One figure is wanted here: how many lines in the entries hold the word "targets".

Material shown: Begin

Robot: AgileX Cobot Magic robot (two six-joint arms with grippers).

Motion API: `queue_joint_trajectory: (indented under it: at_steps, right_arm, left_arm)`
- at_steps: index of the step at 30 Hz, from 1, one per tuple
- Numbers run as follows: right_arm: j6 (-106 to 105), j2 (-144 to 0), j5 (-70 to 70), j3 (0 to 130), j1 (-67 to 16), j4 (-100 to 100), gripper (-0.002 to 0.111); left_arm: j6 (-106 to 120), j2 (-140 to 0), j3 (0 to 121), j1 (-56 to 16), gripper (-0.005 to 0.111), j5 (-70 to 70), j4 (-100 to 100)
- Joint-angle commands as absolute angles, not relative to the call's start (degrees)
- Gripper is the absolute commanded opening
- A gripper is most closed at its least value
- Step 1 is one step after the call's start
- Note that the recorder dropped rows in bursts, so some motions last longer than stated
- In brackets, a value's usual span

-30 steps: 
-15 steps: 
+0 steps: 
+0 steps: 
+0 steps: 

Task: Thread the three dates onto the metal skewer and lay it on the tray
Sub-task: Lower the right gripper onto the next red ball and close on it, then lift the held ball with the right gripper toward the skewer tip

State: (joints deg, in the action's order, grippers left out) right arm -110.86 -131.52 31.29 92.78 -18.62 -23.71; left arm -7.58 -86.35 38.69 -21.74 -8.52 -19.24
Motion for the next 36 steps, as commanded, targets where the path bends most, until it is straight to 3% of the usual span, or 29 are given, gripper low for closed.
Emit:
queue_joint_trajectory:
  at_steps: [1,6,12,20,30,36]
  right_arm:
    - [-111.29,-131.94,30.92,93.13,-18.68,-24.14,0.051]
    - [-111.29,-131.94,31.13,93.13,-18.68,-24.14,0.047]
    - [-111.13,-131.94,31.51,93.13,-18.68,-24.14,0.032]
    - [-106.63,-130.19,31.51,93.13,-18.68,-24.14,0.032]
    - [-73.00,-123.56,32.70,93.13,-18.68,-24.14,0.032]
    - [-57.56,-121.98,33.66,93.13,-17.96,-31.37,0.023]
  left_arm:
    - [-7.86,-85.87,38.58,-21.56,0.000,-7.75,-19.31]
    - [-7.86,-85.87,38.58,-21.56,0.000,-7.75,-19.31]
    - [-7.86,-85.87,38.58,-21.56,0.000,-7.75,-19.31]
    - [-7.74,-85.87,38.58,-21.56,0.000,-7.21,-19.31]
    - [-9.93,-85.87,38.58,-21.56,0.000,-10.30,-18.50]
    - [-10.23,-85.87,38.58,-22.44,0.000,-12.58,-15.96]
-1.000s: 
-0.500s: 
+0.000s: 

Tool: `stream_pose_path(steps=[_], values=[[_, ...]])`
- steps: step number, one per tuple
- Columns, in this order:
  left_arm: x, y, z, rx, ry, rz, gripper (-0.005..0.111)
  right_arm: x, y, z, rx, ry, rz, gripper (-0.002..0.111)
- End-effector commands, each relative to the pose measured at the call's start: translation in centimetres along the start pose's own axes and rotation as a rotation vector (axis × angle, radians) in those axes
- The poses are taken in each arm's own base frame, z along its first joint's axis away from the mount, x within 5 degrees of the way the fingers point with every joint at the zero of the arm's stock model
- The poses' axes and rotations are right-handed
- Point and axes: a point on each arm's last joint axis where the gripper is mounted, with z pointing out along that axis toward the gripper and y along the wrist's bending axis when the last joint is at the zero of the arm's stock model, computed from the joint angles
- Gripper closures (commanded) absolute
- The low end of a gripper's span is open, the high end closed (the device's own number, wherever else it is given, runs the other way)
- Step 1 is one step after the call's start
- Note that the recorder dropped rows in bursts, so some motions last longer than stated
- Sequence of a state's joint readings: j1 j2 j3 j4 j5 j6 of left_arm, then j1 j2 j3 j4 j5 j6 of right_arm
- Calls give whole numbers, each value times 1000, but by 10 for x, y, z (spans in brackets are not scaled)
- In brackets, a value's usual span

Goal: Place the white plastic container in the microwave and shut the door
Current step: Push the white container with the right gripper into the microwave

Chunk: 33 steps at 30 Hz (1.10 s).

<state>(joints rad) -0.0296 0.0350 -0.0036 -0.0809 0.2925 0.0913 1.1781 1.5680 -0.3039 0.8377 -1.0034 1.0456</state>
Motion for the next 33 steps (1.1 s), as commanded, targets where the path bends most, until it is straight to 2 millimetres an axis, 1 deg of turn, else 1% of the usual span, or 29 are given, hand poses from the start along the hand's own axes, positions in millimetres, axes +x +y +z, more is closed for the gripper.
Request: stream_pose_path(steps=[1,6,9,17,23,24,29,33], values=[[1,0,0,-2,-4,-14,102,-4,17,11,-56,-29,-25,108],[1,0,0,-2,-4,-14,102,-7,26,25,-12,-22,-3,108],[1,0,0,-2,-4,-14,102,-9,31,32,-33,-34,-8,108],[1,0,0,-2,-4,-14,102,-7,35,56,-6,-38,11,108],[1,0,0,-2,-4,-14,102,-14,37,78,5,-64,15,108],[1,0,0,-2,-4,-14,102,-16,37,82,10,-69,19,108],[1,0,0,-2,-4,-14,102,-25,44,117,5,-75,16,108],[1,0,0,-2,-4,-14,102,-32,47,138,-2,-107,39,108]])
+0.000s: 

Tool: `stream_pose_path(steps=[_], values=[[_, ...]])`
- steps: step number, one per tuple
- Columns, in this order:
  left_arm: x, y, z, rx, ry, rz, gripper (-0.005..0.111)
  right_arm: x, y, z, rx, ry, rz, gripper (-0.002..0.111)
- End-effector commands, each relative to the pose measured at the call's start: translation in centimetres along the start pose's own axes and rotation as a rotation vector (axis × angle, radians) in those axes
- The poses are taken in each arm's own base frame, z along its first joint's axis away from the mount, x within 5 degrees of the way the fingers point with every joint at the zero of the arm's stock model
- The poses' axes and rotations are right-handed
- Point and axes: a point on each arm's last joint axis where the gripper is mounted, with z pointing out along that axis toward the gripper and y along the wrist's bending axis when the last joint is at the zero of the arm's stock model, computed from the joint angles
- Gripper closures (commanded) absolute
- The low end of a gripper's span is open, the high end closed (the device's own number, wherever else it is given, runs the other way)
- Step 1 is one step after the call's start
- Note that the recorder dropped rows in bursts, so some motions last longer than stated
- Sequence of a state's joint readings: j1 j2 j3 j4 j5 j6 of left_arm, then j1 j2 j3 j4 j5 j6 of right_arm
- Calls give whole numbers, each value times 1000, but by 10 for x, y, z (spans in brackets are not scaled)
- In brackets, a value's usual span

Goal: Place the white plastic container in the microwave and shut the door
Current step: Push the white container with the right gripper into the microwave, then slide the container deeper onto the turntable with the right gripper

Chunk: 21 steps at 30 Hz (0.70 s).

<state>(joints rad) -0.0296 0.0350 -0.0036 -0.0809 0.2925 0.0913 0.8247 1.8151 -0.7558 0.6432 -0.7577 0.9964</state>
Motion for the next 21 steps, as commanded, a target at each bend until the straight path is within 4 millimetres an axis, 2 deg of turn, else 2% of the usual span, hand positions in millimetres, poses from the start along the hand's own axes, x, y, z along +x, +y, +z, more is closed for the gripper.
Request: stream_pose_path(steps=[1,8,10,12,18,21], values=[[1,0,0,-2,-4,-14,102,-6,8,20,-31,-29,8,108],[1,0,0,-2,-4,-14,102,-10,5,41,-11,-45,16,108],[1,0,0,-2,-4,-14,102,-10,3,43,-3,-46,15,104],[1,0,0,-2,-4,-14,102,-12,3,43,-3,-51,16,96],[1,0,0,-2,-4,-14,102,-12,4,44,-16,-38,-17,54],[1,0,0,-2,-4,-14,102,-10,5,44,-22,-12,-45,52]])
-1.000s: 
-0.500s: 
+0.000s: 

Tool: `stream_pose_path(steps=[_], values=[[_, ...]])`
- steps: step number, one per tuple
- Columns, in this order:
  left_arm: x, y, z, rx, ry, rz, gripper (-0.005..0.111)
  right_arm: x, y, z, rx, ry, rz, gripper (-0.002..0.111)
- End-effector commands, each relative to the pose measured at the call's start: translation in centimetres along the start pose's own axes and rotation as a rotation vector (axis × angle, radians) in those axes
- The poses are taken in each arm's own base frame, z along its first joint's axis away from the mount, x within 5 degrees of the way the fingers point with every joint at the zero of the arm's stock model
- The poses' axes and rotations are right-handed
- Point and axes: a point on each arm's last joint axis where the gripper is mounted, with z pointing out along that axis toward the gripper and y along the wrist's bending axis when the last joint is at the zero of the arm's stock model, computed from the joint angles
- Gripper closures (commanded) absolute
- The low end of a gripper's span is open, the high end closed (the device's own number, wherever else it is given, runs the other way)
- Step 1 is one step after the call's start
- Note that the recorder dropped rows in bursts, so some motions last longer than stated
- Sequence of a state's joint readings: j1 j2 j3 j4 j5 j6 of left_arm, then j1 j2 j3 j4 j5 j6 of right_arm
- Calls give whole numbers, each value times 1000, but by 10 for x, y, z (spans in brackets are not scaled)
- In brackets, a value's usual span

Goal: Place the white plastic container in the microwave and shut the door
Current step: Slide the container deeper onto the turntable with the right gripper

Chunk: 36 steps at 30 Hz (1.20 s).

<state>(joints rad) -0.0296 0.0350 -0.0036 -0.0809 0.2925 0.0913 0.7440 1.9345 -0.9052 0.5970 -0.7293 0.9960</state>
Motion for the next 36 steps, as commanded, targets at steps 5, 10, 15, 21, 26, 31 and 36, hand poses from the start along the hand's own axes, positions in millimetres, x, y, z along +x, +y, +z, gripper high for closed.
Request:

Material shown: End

§ Written reply:
3